An interview with James Grenning, Part 2
Jack: As has been observed, all testing can do is prove the presence of bugs, not the absence. A lot of smart people believe we must think in terms of quality gates: multiple independent activities that each filter defects. So that includes requirements analysis, design reviews, inspections, tests, and even formal verification. Is this orthogonal to TDD approaches, and how do TDD practitioners use various quality gates?
James: TDD does not try to prove the presence of bugs; it is a defect prevention technique (www.renaissancesoftware.net/blog/archives/16). People make mistakes regularly during development, but in the TDD micro cycle, the mistakes are immediately brought to the developer's attention. The mistake is not around long enough to ever make it into a bug-tracking system.
I think TDD is only part of the answer. Reviews, inspections, and pair programming are orthogonal and complementary to TDD.
There is another form of TDD, a more requirements-centric activity called Acceptance Test Driven Development (ATDD). In ATDD, the customer representative defines tests that describe the features of the system. Each iteration, the team works to complete specific stories defined by the customer. A story is like a use case, or a specific usage scenario. The acceptance tests describe the definition of done for the story. These acceptance tests are also automated. If the new and all prior tests pass, the story is done. That is an important a quality gate. Don't get me wrong, I am a proponent of reviews, but I think that TDD is superior to inspections at preventing defects.
I did a case study on the Zune bug that illustrates my point. This bug caused the 30G Zune model to freeze on New Year's Eve 2008. My informal research on the bug (www.renaissancesoftware.net/blog/archives/38) showed that most online code pundits who inspected the faulty function did not correctly identify the whole problem. I was in the group that got it almost right; a.k.a. wrong. Then I wrote a test. The test cannot be fooled as easy a human. So, I think we need both, inspections and tests.
Jack: Some systems are complex or control processes that respond slowly. What happens when it takes hours to run the tests?
James: For TDD to be a productive way to work, the micro cycle has to be very short in duration. This pretty much rules out going to the target during the micro cycle, and also that unit test execution must also be kept short.
To avoid the target bottleneck, I recommend that TDD practitioners first run their unit tests in their development system.

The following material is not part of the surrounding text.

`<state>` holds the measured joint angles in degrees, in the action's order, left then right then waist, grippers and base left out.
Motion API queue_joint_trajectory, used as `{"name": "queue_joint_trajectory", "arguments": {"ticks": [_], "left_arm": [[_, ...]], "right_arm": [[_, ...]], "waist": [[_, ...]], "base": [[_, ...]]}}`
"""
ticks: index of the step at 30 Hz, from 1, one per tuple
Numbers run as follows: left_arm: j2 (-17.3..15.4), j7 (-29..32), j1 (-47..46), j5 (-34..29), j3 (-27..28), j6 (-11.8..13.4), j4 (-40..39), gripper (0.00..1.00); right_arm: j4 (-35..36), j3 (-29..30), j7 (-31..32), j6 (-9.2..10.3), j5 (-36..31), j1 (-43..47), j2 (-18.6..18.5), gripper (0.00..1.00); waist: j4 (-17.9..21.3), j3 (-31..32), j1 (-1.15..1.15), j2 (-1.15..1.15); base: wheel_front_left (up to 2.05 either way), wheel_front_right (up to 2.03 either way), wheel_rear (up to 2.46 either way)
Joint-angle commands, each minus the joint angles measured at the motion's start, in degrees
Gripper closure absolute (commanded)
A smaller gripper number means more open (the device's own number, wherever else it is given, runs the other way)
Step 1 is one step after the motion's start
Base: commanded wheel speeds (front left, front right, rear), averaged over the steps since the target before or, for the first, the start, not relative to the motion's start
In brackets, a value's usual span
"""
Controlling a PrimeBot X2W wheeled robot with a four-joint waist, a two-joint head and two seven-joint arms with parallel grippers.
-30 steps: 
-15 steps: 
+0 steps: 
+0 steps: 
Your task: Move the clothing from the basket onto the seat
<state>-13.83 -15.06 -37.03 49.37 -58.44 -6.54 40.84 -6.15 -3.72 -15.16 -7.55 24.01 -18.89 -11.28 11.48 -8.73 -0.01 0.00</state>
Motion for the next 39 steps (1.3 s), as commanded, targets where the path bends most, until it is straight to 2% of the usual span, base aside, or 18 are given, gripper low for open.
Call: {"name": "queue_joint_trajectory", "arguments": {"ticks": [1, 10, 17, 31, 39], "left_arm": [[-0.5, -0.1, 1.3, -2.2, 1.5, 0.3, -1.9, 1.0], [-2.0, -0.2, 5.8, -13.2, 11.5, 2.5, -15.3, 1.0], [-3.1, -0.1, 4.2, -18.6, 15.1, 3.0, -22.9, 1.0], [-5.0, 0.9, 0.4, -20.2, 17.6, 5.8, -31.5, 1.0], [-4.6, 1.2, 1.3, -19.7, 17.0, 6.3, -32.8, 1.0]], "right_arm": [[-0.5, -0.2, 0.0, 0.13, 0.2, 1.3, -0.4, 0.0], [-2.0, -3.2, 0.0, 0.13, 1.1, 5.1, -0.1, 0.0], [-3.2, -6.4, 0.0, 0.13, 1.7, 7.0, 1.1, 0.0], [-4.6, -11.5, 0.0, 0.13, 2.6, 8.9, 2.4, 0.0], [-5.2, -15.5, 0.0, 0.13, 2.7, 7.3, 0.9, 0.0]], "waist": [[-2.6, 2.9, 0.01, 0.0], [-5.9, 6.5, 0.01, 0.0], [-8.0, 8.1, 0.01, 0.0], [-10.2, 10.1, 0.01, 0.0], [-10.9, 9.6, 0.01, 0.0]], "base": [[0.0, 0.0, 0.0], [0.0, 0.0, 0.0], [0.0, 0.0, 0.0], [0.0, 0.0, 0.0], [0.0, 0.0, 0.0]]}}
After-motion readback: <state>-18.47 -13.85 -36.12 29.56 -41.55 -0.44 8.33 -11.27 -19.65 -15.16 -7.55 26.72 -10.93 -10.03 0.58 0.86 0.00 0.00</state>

If you are practicing the SOLID design principles it is natural to manage the dependencies on the hardware and operating system.
If there is a lengthy control process being test driven, we need to take control of the clock. If we are managing dependencies, this is not hard. A time-driven event eventually resolves to a function call. The test fixture can call the event processing code as well as some operating system, or interrupt-based event handler. If your code needs to ask some time service what the current millisecond is, we can intercept those calls and mimic any time-based scenario we like without any of the real delays slowing the test execution time.
With that said about unit tests, you might have the same issue when it comes to a more thorough integration, or system test. If you have automated some of these tests, and you rely on using the real clock, tests could take a long time to run. But that may not be a problem, because the cadence of acceptance and systems tests does not need to be as fast as unit tests. We'd like to run these longer tests automatically as part of a continuous integration system.
Jack: Let's move on to my business concerns. Through incremental delivery, TDD promises to produce a product that closely aligns with the customer's needs. That is, at each small release the customer can verify that he's happy with the feature, and presumably can ask for a change if he's not. "Customer" might refer to an end-user, your boss, the sales department, or any other stakeholder. If there's no barrier to changes, how does one manage or even estimate the cost of a project?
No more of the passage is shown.